Engineering for Ruby
This is a meta-gem for all things related to engineering (particularly CAD stuff). The Engineering module is your one stop shop for all of the tools you need for your latest mad-engineering project.
Activating a dormant volcano? Adding death rays to your secret moon base? Plotting world domination? No problem! There's a gem for that, and you've found it right here.
If your latest and greatest project, and even your older ones, need something that isn't in Engineering, either let me know, or fork and add it yourself (and send me a pull request). Or feel free to create your own gem that reopens the module and adds whatever is missing, if that's more your style.
Dependencies
Installation
Engineering has a number of dependencies. Some of which are hosted on RubyGems
and can be handled by the gem
utility, but others must be installed manually.
The units gem hosted on Rubygems is a bit out-of-date, and generally not the gem we're looking for. So, before installing the engineering gem, we need to manually install the correct units gem.
First, make sure you don't already have a conflicting version of units:
gem uninstall units
Next, clone the gem that we're looking for:
git clone git://github.com/bfoz/units.git
You probably already have rake installed, but if you don't, then do this before going any further:
gem install rake
Finally, install the correct units gem:
cd units && rake install
Now, we can install engineering in the normal fashion:
gem install engineering
And that's it. You're done. Get going with taking over the world already.
Examples
Creating a custom Cube class, the hard way:
require 'engineering'
model :MyCube do
extrusion 10.cm do
square 10.cm
end
end
MyCube.new
Of course, this is ruby, so there's always another way to do it
extrusion :MyCube do
rectangle Size[10.cm, 10.cm]
end
MyCube.new length:10.cm
Attributes
Models can have attributes that stand-in for values that aren't known until the subclass is instantiated.
model :VariableCube do
attribute :side_length
extrusion side_length do
square side_length
end
end
Given the above, you can then make cubes of any size you like.
small_cube = VariableCube.new(side_length:1.cm)
large_cube = VariableCube.new(side_length:1.km)

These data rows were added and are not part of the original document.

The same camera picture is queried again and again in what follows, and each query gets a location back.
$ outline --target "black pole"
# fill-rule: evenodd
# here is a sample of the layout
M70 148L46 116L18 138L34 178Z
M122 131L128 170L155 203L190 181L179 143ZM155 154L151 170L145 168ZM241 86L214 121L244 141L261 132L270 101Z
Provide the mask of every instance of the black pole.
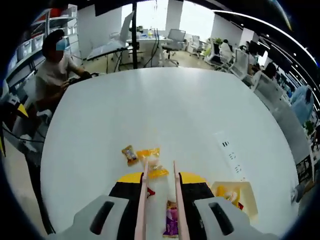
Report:
M137 59L137 1L134 0L132 2L132 11L133 17L132 17L132 60L133 60L133 69L138 68L138 59Z

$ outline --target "purple snack package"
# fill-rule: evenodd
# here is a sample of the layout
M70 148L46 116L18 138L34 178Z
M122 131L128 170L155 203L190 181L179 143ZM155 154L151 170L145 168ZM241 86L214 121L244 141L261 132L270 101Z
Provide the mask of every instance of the purple snack package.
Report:
M175 202L166 203L166 224L164 238L178 238L178 210Z

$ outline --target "power outlet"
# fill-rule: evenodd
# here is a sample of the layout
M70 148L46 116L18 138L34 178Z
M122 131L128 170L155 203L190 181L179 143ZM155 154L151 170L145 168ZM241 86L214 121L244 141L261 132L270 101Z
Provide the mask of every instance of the power outlet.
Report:
M224 154L227 164L232 169L235 180L240 182L248 182L248 178L246 177L244 168L241 165L239 155L234 150L233 145L231 144L226 133L218 132L214 136Z

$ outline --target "blue jacket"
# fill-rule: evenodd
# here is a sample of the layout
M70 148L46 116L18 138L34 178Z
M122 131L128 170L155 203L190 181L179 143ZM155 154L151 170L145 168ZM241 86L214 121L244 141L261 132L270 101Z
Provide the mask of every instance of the blue jacket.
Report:
M300 86L292 95L291 108L295 112L296 117L299 119L301 125L303 125L307 120L309 120L314 105L314 96L311 93L310 102L306 103L306 93L308 87Z

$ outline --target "white round table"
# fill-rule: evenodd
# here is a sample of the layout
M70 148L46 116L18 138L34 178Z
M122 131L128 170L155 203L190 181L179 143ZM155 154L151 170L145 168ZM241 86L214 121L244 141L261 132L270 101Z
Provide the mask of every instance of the white round table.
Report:
M150 183L147 239L163 239L166 201L178 170L212 184L234 181L215 134L224 131L240 156L255 196L263 233L279 236L295 221L291 190L298 184L288 143L264 104L234 75L196 68L127 70L68 88L50 123L41 160L41 191L56 232L123 175L121 150L160 147L169 176Z

You can also give the attributes values right away, and then use them as properties when defining other geometry.
model :SugarCube do
attribute side_length: 1.cm
extrusion side_length do
square side_length
end
end
# Stack the cubes
bottom_cube = SugarCube.new
top_cube = SugarCube.new(origin:[0,0,SugarCube.side_length])
Exporting
Once a Model has been defined, it can be instantiated and exported to SketchUp with a single line
SketchUp.write('MyCube.su', MyCube.new)
Then, launch SketchUp, open the Ruby Console (it's in the Window menu), and load 'MyCube.su'. Your new geometry will replace whatever was already in the SketchUp document (a person if you just opened it), so be careful.